A large factor in the persistent gender pay gap is the fact that men and women tend to work in different occupations and sectors, with men in consistently higher-paying positions and industries. Major banks, for example — which offer some of the highest salaries available — have a stunningly poor record in promoting gender parity. They rank among the companies that have paid the most in damages for workplace discrimination and harassment cases in the US. One recent study found that Bank of America, and its subsidiary Merrill Lynch, had paid $210 million since 2000, the most of any large corporation. Morgan Stanley was fourth on the list, at $150 million, and Wells Fargo ninth, at $68 million. Altogether, the financial services industry has paid a whopping $530 million in penalties.
Societal penalties for discrimination
Meanwhile, in this #MeToo era, regulations that aim to equalize or at least illuminate gender pay gaps are increasingly being imposed. In the UK it is mandatory for companies with 250 or more employees to disclose their gender pay gap. Some European countries and US states have a “diversity mandate” for corporate boards.
So obeying the law and avoiding penalties alone would be sufficient reason to question why there are so few women in some of the best jobs today. In addition, it has been widely demonstrated that a diverse workforce benefits companies with an enlarged talent pool, greater innovation and improved performance. So why the persistent glass ceiling? Are some companies offering women fewer positions at less pay, as some studies have found? Or is it that women are not applying for certain jobs? It is difficult to say without looking closely at the entire timeline of the employment search.

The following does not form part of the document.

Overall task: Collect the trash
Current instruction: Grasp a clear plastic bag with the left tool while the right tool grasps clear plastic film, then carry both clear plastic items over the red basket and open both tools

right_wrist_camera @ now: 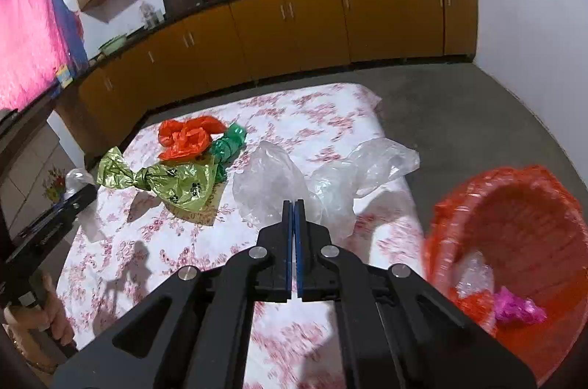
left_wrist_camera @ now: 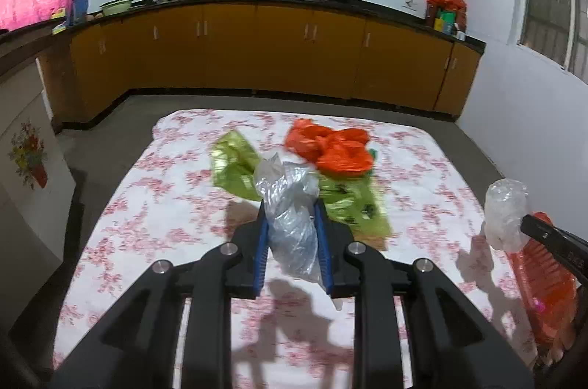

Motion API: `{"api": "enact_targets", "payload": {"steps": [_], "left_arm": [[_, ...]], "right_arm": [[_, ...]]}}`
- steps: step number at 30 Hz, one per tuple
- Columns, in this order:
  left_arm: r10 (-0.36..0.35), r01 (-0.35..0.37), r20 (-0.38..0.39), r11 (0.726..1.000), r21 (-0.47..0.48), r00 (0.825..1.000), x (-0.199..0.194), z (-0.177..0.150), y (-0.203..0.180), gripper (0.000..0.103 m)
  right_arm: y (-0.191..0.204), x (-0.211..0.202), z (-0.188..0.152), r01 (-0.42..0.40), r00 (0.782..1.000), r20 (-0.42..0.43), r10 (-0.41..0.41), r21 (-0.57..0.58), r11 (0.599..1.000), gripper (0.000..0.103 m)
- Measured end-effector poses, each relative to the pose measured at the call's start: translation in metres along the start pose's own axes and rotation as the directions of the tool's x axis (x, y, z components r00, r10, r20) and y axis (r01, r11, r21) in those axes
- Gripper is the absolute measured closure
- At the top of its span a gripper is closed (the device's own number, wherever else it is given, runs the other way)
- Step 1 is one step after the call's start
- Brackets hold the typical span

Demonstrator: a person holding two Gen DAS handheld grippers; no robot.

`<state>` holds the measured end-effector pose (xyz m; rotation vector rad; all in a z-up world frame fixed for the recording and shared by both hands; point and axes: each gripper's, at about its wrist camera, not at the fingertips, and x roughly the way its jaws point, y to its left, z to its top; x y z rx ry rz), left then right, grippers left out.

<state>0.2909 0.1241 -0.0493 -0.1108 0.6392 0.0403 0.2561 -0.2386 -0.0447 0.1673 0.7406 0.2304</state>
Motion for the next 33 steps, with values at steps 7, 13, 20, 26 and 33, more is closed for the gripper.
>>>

First-ever study of the complete job-application process
We sought to study the way in which equally skilled men and women go through the job-application process in order to understand gender segregation in the workforce — and the concomitant earnings gap between men and women. We conducted the first study of its kind, surveying more than 1,000 students from a large European MBA program. We examined the thoughts and expectations of applicants at different points during the job search, as well as employment outcomes.
Our analyses provided the first direct evidence that similarly qualified men and women will sometimes apply to different kinds of jobs, based on the effects of their gender role beliefs.
We noted that three factors determine which jobs applicants pursue: how individuals evaluate the rewards provided by different jobs, whether they identify with those jobs and whether they believe that their applications will be successful. To our knowledge, at the time of publication, our analyses provided the first direct evidence that similarly qualified men and women will sometimes apply to different kinds of jobs, based on the effects of their gender role beliefs. Our study has since been acknowledged as having addressed an important gap in understanding the gender pay gap, and is now a key reference for subsequent related research.
Women seek work-life balance and avoid “masculine” jobs
Specifically, our findings indicated that women are less likely than men to apply to finance and consulting jobs, which offered the highest incomes in the cases we studied, and are more likely to apply to general management positions. These differences are partly explained by women’s preference for jobs with better anticipated work-life balance, their lower identification with stereotypically masculine jobs (particularly in finance) and their lower expectations of job offer success in such stereotypically masculine jobs. Contrary to stereotypes about women, women in our sample were just as motivated by high salaries as men. Also interesting to note: though they were less likely to apply to finance jobs, women were in fact more likely than men to have worked in finance jobs prior to the MBA program.
Surprisingly, despite their lower expectations of receiving job offers, we found no evidence that women were less likely to obtain job offers in any of the fields studied once they applied. These results point to the ways in which gender differences can become entrenched through assumptions that job candidates carry with them into the application process.
The “weak pipeline”: a weak excuse
Even though in our study gender segregation is largely a consequence of application behavior, much of that application behavior ultimately reflects facets of the job that employers have control over. For example, practices that reduce conflicts between work and family could encourage more women to apply. It is also possible that a long record of discrimination has shaped the way that women identify with and expect to succeed in jobs in finance and other sectors.
Practices that reduce conflicts between work and family could encourage more women to apply.
In short, organizations must address deep-seated organizational issues to encourage female applicants and channel them into their talent pipeline. They may check off all the legal boxes, and reduce bias in hiring. But if they do not change the culture at their organizations, women may not apply at all. As an introduction to our work put it, “Organizations tend to use the weak pipeline as a justification for why they have not made more progress, but they tend not to look into the ways that their practices might actually be producing the pipeline problem.”
Attracting more women in traditionally masculine settings involves more than changing the photos in a brochure.